Auf X meldet sich etwa der Gesundheitspolitiker Sepp Müller zu Wort. Er sei „Mekelianer“, habe noch immer ein Bild der Kanzlerin im Büro. „Ich stehe zu 1000% hinter dem Kurs von Friedrich Merz.“ Andere Parteifreunde äußern sich ähnlich zum Statement der Kanzlerin a. D.
Müller stammt aus Sachsen-Anhalt, wo viele Christdemokraten einer überstarken AfD gegenüberstehen – und wo die CDU bei den vergangenen Landtagswahlen auch deshalb punkten konnte, weil sie sich glaubhaft von der AfD abhob.
Im Osten nehme er dennoch „durchweg Unterstützung“ für Merz wahr, meint ein Christdemokrat aus Brandenburg, der sich ebenfalls eher dem liberalen Lager zurechnet. Eigene Positionen zurückziehen aus Angst vor der AfD? Keine Option! Von „Hochverrat“ spricht gar eine Parteifreundin aus demselben Landesverband – sie meint Merkel, nicht Merz. Die Kanzlerin habe große Verdienste, solle sich aber nicht aus persönlichen Animositäten gegen Merz in den Wahlkampf einmischen. Wenn die CDU beim Thema Einwanderung kleinbei gebe, brauche man sich im Osten gar nicht mehr blicken lassen, glaubt sie.

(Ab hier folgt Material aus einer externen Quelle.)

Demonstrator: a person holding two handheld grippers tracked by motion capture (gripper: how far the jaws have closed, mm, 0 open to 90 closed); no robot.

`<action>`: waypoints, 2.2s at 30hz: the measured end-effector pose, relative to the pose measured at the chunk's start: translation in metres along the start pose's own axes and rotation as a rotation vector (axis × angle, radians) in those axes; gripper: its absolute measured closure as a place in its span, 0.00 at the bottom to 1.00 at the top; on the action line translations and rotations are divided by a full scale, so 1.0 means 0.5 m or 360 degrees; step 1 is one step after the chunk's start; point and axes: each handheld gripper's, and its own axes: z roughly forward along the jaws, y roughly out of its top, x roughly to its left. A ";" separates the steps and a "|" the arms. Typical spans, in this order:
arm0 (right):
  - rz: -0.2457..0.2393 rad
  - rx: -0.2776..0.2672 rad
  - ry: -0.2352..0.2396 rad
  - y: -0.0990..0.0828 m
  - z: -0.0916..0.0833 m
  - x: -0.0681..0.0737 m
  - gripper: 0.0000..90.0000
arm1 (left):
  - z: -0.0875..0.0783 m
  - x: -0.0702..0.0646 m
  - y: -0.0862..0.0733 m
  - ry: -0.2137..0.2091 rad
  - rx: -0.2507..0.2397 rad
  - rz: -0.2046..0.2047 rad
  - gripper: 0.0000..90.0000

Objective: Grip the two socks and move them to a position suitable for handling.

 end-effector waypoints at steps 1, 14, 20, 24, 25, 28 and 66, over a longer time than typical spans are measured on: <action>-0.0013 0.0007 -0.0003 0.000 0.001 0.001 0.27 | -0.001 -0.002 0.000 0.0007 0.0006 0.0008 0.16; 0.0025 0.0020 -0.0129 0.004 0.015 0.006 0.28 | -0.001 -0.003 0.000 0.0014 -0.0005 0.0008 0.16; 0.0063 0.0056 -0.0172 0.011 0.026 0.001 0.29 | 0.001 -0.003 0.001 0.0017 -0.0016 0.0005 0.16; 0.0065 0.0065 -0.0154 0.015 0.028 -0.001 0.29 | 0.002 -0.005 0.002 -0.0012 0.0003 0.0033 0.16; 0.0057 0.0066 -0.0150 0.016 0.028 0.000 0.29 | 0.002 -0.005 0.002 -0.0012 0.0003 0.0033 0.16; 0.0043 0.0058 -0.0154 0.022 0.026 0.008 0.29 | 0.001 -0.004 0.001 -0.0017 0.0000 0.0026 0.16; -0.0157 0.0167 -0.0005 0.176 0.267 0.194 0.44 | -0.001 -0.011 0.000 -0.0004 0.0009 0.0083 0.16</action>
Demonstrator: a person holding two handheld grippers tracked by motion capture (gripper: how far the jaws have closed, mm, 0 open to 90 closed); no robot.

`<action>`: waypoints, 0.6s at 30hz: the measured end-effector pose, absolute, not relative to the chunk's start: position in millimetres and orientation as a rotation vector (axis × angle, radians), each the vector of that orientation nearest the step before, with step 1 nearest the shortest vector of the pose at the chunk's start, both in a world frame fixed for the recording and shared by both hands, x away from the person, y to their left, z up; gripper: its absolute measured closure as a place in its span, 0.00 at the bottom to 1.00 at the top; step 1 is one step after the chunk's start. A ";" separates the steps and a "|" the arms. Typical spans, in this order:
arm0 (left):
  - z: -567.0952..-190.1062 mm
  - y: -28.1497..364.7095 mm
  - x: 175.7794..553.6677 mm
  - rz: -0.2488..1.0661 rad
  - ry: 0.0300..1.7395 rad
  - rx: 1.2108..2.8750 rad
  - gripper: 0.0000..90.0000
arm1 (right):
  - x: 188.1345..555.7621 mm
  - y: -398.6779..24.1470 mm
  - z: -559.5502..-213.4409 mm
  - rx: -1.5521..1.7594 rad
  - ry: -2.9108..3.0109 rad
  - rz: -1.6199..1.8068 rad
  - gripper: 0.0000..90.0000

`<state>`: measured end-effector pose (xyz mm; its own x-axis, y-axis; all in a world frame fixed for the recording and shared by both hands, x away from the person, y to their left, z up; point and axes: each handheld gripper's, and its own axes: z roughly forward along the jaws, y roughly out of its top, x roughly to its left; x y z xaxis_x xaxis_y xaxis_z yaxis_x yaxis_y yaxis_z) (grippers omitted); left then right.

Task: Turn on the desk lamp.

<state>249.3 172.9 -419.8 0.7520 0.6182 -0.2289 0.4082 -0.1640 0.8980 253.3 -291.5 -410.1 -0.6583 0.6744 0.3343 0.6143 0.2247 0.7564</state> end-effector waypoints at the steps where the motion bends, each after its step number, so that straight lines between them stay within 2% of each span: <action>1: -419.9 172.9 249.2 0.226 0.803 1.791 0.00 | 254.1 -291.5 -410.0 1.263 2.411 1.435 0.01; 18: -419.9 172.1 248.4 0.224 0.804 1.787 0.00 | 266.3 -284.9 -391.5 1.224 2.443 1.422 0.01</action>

Urteil über Merz erst nach der Wahl
Tatsächlich führte Merz‘ Antrag im Bundestag thematisch mitten hinein in die Ära Merkel und in einen Streit, der die Union seit gut zehn Jahren aufwühlt: Die Union will Schutzsuchende an der Grenze abweisen. Derzeit werden die Außengrenzen zwar kontrolliert, sobald Migranten ohne Papiere aber um Asyl bitten, muss dieses Gesuch geprüft werden. Jahrelang hatte Merkel vor allem mit der Schwesterpartei CSU genau um diesen Punkt gerungen. Als Ministerpräsident, später als Bundesinnenminister, trieb Horst Seehofer den Streit bis zum Äußersten, ließ es sogar auf einen Bruch der Fraktionsgemeinschaft der beiden C-Parteien ankommen.
Es war nicht Merz‘ einsamer Entschluss, nun eine Kehrtwende einzuleiten. Der Antrag, den die Union im Bundestag einbrachte, ist gedeckt vom neuen Grundsatzprogramm der CDU, demnach Asylzuwanderung nur noch in Drittstaaten und über Kontingente möglich sein soll – und das Programm hat ein Parteitag beschlossen, nicht Merz allein durchgeprügelt.
Am Ende zählt in der Politik: Recht hat, wer Erfolg hat. Ihr Urteil über Merz wird die Partei also wohl erst Ende Februar fällen.